*GOAL OF THE EXERCISE*.
Return the listing below unchanged, minus its pictures.

= = = = =

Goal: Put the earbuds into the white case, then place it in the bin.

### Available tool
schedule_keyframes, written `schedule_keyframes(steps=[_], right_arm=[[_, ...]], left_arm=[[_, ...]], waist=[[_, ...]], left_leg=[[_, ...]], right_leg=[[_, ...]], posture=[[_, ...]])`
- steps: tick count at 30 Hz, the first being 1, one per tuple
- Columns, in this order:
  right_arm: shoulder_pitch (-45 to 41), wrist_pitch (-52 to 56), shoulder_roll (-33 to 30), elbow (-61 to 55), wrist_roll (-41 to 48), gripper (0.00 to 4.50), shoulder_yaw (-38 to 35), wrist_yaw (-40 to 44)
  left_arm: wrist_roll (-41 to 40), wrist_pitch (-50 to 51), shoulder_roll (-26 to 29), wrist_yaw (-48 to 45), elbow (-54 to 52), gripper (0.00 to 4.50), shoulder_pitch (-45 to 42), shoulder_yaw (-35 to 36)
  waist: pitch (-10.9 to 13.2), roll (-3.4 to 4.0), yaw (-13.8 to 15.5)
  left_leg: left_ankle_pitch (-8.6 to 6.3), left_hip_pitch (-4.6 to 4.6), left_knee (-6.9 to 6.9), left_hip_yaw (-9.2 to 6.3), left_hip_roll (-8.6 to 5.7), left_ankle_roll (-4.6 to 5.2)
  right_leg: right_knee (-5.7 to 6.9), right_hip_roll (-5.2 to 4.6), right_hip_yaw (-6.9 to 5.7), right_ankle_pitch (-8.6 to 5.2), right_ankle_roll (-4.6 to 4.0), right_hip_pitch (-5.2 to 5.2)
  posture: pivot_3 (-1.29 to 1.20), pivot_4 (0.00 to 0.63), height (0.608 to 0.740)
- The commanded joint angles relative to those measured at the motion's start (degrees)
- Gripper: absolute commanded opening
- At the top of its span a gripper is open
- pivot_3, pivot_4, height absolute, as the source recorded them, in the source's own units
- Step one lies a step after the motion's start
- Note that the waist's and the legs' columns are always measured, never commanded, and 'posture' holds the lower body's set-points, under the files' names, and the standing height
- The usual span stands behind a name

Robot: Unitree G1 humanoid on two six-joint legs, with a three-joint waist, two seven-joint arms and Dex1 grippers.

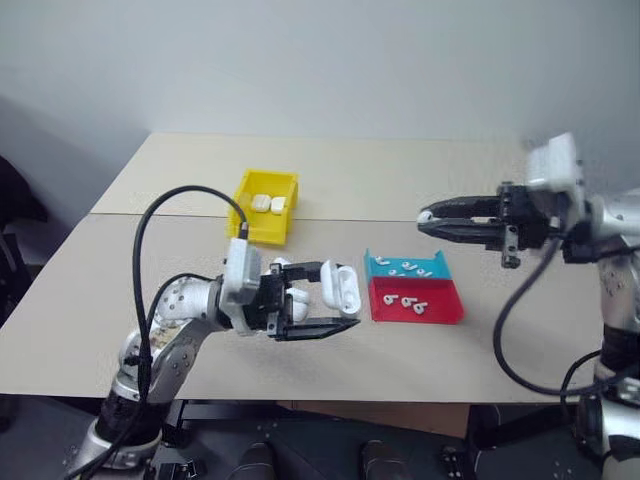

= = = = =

*YOUR SOLUTION*.
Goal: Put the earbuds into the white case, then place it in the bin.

### Available tool
schedule_keyframes, written `schedule_keyframes(steps=[_], right_arm=[[_, ...]], left_arm=[[_, ...]], waist=[[_, ...]], left_leg=[[_, ...]], right_leg=[[_, ...]], posture=[[_, ...]])`
- steps: tick count at 30 Hz, the first being 1, one per tuple
- Columns, in this order:
  right_arm: shoulder_pitch (-45 to 41), wrist_pitch (-52 to 56), shoulder_roll (-33 to 30), elbow (-61 to 55), wrist_roll (-41 to 48), gripper (0.00 to 4.50), shoulder_yaw (-38 to 35), wrist_yaw (-40 to 44)
  left_arm: wrist_roll (-41 to 40), wrist_pitch (-50 to 51), shoulder_roll (-26 to 29), wrist_yaw (-48 to 45), elbow (-54 to 52), gripper (0.00 to 4.50), shoulder_pitch (-45 to 42), shoulder_yaw (-35 to 36)
  waist: pitch (-10.9 to 13.2), roll (-3.4 to 4.0), yaw (-13.8 to 15.5)
  left_leg: left_ankle_pitch (-8.6 to 6.3), left_hip_pitch (-4.6 to 4.6), left_knee (-6.9 to 6.9), left_hip_yaw (-9.2 to 6.3), left_hip_roll (-8.6 to 5.7), left_ankle_roll (-4.6 to 5.2)
  right_leg: right_knee (-5.7 to 6.9), right_hip_roll (-5.2 to 4.6), right_hip_yaw (-6.9 to 5.7), right_ankle_pitch (-8.6 to 5.2), right_ankle_roll (-4.6 to 4.0), right_hip_pitch (-5.2 to 5.2)
  posture: pivot_3 (-1.29 to 1.20), pivot_4 (0.00 to 0.63), height (0.608 to 0.740)
- The commanded joint angles relative to those measured at the motion's start (degrees)
- Gripper: absolute commanded opening
- At the top of its span a gripper is open
- pivot_3, pivot_4, height absolute, as the source recorded them, in the source's own units
- Step one lies a step after the motion's start
- Note that the waist's and the legs' columns are always measured, never commanded, and 'posture' holds the lower body's set-points, under the files' names, and the standing height
- The usual span stands behind a name

Robot: Unitree G1 humanoid on two six-joint legs, with a three-joint waist, two seven-joint arms and Dex1 grippers.

With this, the output is complete.